'Fear of being slandered as "anti-Semites" means we are abetting terrible deeds in the Middle East'
by Robert Fisk
What if we had supported the apartheid regime of South Africa against the majority black population? What if we had lauded the South African white leadership as "hard-line warriors" rather than racists? What if we had explained the shooting of 56 black protesters at Sharpeville as an understandable "security crackdown" by the South African police. And described black children shot by the police as an act of "child sacrifice" by their parents? What if we had called upon the "terrorist" ANC leadership to "control their own people".
Almost every day that is exactly the way we are playing the Israeli-Palestinian war. No matter how many youths are shot dead by the Israelis, no matter how many murders – by either side – and no matter how bloody the reputation of the Israeli Prime Minister, we are reporting this terrible conflict as if we supported the South African whites against the blacks. No, Israel is not South Africa (though it happily supported the apartheid regime) and no, the Palestinians are not the blacks of the shanty towns. But there's not much difference between Gaza and the black slums of Johannesburg; and there's not much difference between the tactics of the Israeli army in the occupied territories and that of the South African police. The apartheid regime had death squads, just as Israel has today. Yet even they did not use helicopter gunships and missiles.
Rarely since the Second World War has a people been so vilified as the Palestinians. And rarely has a people been so frequently excused and placated as the Israelis. Israeli embassies are now buttonholing editors around the world, saying that it's not fair to call Israel's Prime Minister "hard-line". And the reporters are falling into line.
Sharon, we are told, may turn into a pragmatist, another De Gaulle; in truth he's more like the French putschist generals in Algeria. They also used torture and massacred their Arab opponents. It needed an Israeli writer – Nehemia Strasler, in Ha'aretz – to point out that Sharon's career spells anything but peace. He voted against the peace treaty with Egypt in 1979. He voted against a withdrawal from southern Lebanon in 1985. He opposed Israel's participation in the Madrid peace conference in 1991. He opposed the Knesset plenum vote on the Oslo agreement in 1993. He abstained on a vote for peace with Jordan in 1994. He voted against the Hebron agreement in 1997. He condemned the manner of Israel's retreat from Lebanon in 2000. He is now building Jewish settlements on occupied Arab land – in total violation of international law at a faster rate than his predecessor.

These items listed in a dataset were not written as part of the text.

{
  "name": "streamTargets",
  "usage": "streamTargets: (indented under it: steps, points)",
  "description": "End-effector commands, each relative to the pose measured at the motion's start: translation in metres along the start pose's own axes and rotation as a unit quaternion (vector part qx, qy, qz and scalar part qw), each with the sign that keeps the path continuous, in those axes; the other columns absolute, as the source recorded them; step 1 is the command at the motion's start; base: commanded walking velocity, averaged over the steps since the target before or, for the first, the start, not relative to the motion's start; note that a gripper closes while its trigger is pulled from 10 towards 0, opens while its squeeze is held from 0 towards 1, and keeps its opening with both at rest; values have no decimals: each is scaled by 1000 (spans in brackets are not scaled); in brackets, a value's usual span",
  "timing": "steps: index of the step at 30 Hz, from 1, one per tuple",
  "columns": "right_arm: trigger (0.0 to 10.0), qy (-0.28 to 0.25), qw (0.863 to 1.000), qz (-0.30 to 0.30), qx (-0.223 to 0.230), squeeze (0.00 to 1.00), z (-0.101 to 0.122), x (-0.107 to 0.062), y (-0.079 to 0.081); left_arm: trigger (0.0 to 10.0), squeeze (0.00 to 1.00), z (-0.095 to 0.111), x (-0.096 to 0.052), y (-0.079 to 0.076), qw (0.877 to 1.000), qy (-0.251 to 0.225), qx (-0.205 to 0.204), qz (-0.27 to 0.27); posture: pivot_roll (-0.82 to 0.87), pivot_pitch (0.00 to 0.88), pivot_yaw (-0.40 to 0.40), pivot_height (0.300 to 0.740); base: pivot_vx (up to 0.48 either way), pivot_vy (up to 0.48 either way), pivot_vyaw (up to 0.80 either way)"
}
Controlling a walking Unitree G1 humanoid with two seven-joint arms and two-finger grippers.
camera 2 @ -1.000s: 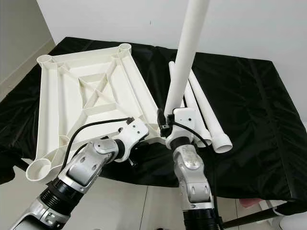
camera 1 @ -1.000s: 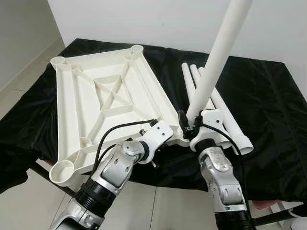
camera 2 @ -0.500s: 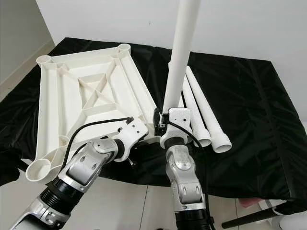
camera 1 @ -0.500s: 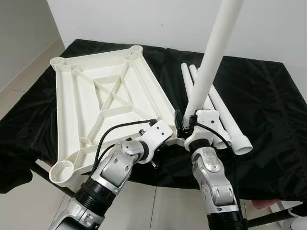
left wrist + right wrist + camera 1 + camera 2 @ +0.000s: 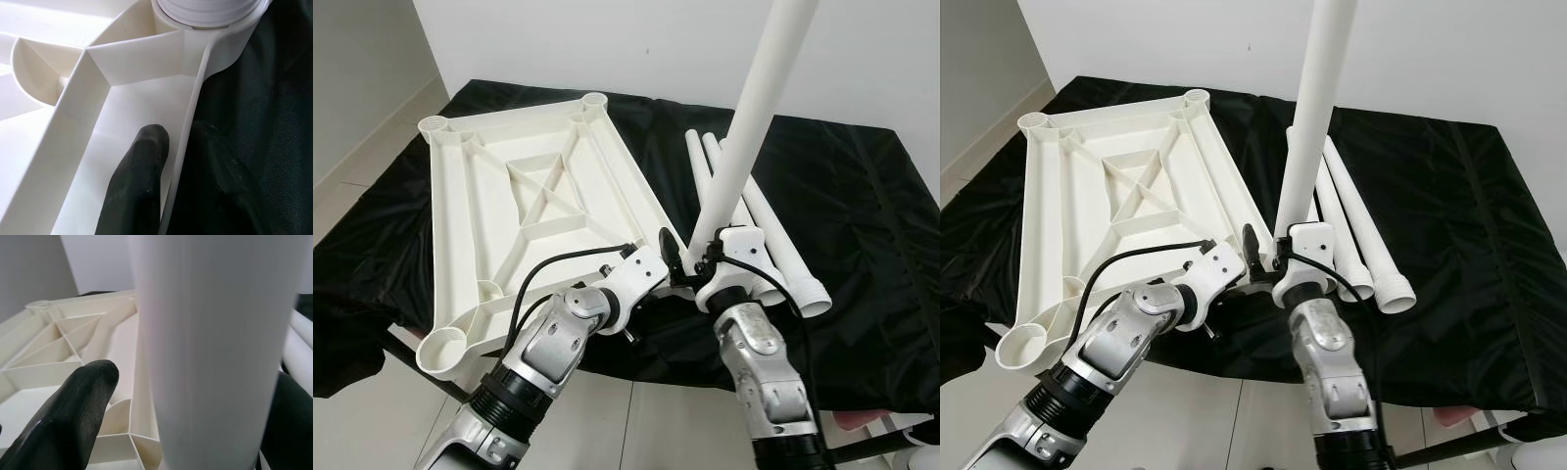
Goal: Building children table
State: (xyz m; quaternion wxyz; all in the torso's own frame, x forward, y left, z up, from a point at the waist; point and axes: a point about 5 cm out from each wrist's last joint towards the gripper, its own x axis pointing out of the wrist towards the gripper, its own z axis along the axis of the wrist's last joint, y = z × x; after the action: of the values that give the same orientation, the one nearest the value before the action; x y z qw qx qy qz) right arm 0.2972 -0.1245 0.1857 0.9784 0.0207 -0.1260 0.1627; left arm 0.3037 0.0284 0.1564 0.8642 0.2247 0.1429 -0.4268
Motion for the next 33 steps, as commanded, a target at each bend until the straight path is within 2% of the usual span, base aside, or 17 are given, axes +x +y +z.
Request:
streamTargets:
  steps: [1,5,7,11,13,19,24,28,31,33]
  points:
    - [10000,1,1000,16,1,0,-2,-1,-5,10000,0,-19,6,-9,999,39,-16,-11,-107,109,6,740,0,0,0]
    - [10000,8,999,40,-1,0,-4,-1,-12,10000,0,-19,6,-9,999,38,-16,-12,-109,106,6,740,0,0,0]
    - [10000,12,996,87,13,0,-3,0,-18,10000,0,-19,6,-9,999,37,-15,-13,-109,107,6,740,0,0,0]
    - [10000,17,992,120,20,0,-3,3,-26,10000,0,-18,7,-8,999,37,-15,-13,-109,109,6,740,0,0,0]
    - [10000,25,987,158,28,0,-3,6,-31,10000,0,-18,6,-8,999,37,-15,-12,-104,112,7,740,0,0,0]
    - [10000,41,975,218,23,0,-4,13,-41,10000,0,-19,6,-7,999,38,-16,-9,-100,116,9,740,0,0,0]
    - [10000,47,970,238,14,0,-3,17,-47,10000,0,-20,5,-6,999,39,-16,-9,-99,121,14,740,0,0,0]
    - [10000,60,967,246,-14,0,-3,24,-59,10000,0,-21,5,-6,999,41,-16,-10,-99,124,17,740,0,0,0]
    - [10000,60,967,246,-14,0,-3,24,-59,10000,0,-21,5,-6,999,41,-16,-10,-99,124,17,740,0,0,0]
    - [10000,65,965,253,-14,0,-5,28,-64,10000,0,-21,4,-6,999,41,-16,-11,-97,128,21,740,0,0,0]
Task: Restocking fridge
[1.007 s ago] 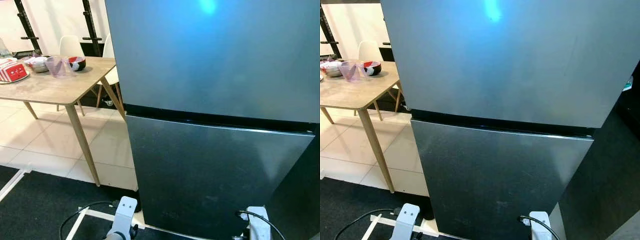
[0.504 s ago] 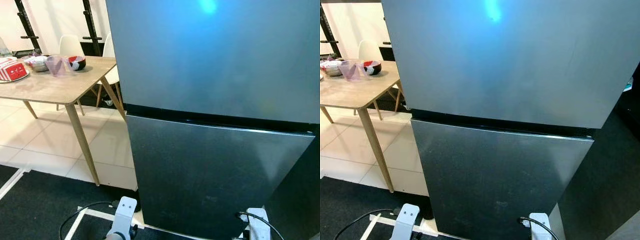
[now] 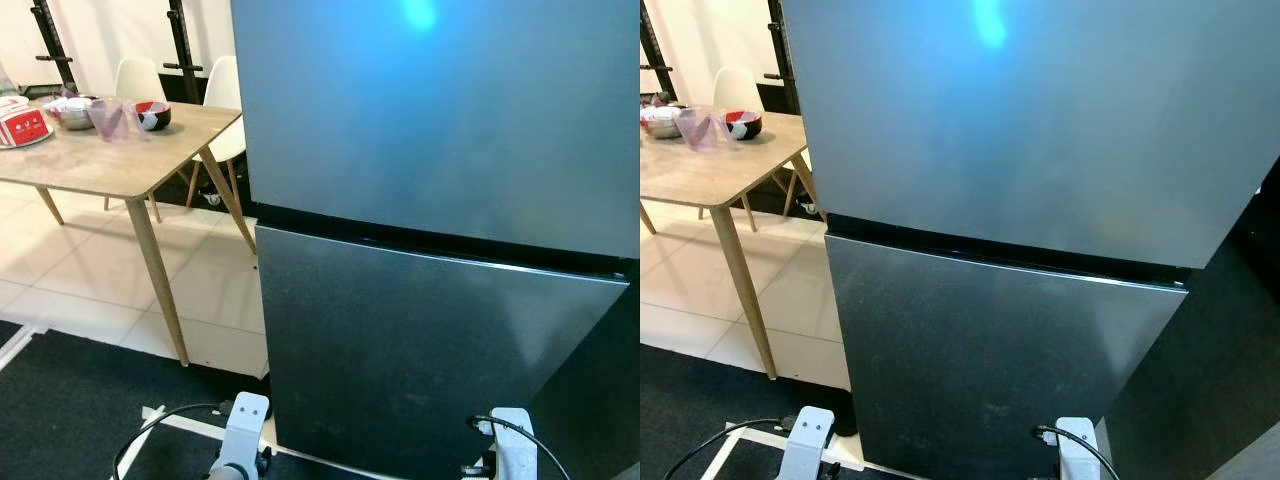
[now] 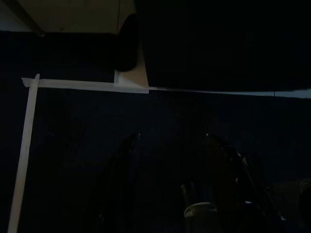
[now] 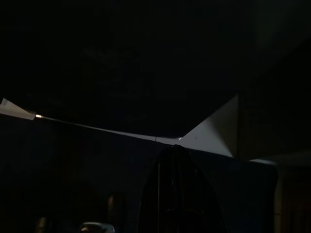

Yet we are to believe that it is the corrupt, Parkinson's-haunted Yasser Arafat who is to blame for the war. He will not "control" his people. He is chastised by George Bush while his people are bestialised by the Israeli leadership. Rafael Eytan, the former Israeli chief of staff, used to talk of the Palestinians as "cockroaches in a glass jar". Menachem Begin called them "two-legged beasts". Rabbi Ovdia Yousef, the spiritual head of the Shas party, called them "serpents". In August last year, Ehud Barak called them "crocodiles". Last month, the Israeli tourism minister, Rehavem Zeevi, called Arafat a "scorpion". Even the South African regime never called the blacks by such vile names.
And woe betide the diplomat or journalist who points this out. Earlier this year, the Simon Wiesenthal Centre, in Paris, accused the Swedish president of the European Union of "encouraging anti-Jewish violence". To condemn Israel for "eliminating terrorists", the centre wrote in a letter to the Swedish prime minister, "recalls the allied argument during the Second World War, according to which bombing the railways leading to Auschwitz would encourage anti-Semitism among the Germans". Sweden was making "a unilateral attack against the state of the survivors of the Holocaust". And the Swedish president's crime? She had dared to say that "the practice of eliminations constitutes an obstacle to peace and could provoke new violence". She did not even refer to death squads.
In February Newsweek propagated a virtual fraud on its cover by showing – under the headline "Terror Goes Global – Exclusive: Bin Laden's International Network" – a frightening photograph of a man (head and shoulders), his face covered in an Arab scarf, holding a rifle in his right hand. The reader would imagine this to be a member of Osama bin Laden's network of "global terror". But I traced the Finnish photographer who took this picture. He snapped it at a funeral on the West Bank. The man was an armed member of the Palestinian Tanzim militia -- and had nothing to do with Bin Laden. The Tanzim are violent enough. But the cover generically smeared the entire Palestinian people by associating them with the man supposedly responsible for bombing US embassies in Africa.
As that brave American writer Charley Reese said in his regular US column, the Israelis "have created their own unconquerable enemy". They have made the Palestinians so crushed, so desperate, so humiliated that they have nothing to lose. We, too, have done this. Our gutlessness, our refusal to tell the truth, our fear of being slandered as "anti-Semites" – the most loathsome of libels against any journalist – means that we are aiding and abetting terrible deeds in the Middle East. Maybe we should look up those cuttings of the apartheid era and remember when men were not without honour.